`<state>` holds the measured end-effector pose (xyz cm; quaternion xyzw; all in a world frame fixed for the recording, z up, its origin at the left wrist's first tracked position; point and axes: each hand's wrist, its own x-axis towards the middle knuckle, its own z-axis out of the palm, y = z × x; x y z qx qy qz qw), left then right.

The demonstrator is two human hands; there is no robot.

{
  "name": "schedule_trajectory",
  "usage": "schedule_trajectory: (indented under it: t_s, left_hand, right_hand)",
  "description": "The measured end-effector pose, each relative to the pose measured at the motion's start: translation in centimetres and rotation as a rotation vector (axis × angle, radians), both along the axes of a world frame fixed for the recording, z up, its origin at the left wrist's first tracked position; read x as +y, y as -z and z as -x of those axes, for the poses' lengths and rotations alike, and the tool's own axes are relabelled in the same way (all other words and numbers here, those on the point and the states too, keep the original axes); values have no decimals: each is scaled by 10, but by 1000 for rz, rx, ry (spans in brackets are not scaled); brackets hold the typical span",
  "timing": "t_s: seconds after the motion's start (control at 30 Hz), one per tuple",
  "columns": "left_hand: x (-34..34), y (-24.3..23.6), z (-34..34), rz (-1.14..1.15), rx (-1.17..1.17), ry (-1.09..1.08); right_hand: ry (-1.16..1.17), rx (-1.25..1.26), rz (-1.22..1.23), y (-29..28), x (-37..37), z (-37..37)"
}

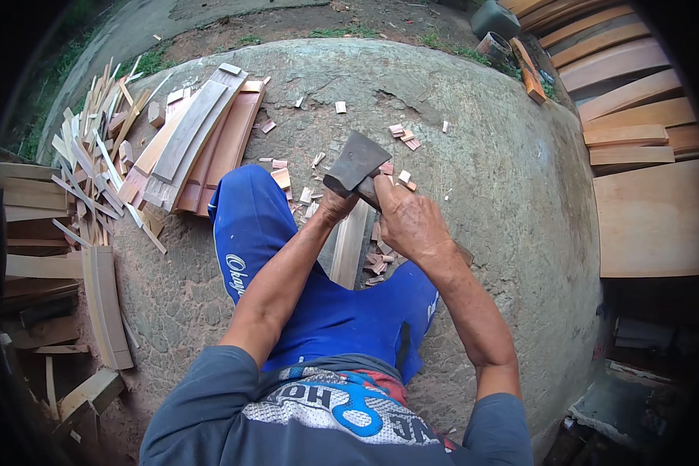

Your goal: The person sits on the ground and uses a chisel and mallet to carve a rectangular wooden block. They repeatedly strike the chisel to remove wood shavings and occasionally reposition the block.

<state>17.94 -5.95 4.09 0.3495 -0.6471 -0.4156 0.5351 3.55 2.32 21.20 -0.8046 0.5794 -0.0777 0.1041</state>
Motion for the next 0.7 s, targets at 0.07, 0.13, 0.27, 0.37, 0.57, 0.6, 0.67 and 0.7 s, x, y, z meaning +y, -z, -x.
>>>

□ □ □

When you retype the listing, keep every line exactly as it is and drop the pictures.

`<state>` holds the measured end-effector pose (xyz cm; quaternion xyzw; all in a world frame fixed for the recording, z up, its origin at the left wrist's first tracked position; point and axes: each hand's wrist, its own x-axis towards the middle knuckle, its own z-axis out of the palm, y = z × x; x y z qx qy qz qw), left then right.

The demonstrator is two human hands; there is no robot.

{
  "name": "schedule_trajectory",
  "usage": "schedule_trajectory: (indented under it: t_s, left_hand, right_hand)",
  "description": "The measured end-effector pose, each relative to the pose measured at the motion's start: translation in centimetres and rotation as a rotation vector (axis × angle, radians), both along the axes of a world frame fixed for the recording, z up, its origin at the left wrist's first tracked position; read x as +y, y as -z and z as -x of those axes, for the poses' lengths and rotations alike, and the tool's own axes are relabelled in the same way (all other words and numbers here, those on the point and the states too, keep the original axes); values have no decimals: each is scaled by 10, but by 1000 for rz, rx, ry (spans in brackets are not scaled); brackets hold the typical span",
  "timing": "t_s: seconds after the motion's start (control at 30 Hz), one per tuple",
  "columns": "left_hand: x (-34..34), y (-24.3..23.6), z (-34..34), rz (-1.14..1.15), rx (-1.17..1.17), ry (-1.09..1.08); right_hand: ry (-1.16..1.17), rx (-1.25..1.26), rz (-1.22..1.23), y (-29..28), x (-37..37), z (-37..37)"
}


Your goal: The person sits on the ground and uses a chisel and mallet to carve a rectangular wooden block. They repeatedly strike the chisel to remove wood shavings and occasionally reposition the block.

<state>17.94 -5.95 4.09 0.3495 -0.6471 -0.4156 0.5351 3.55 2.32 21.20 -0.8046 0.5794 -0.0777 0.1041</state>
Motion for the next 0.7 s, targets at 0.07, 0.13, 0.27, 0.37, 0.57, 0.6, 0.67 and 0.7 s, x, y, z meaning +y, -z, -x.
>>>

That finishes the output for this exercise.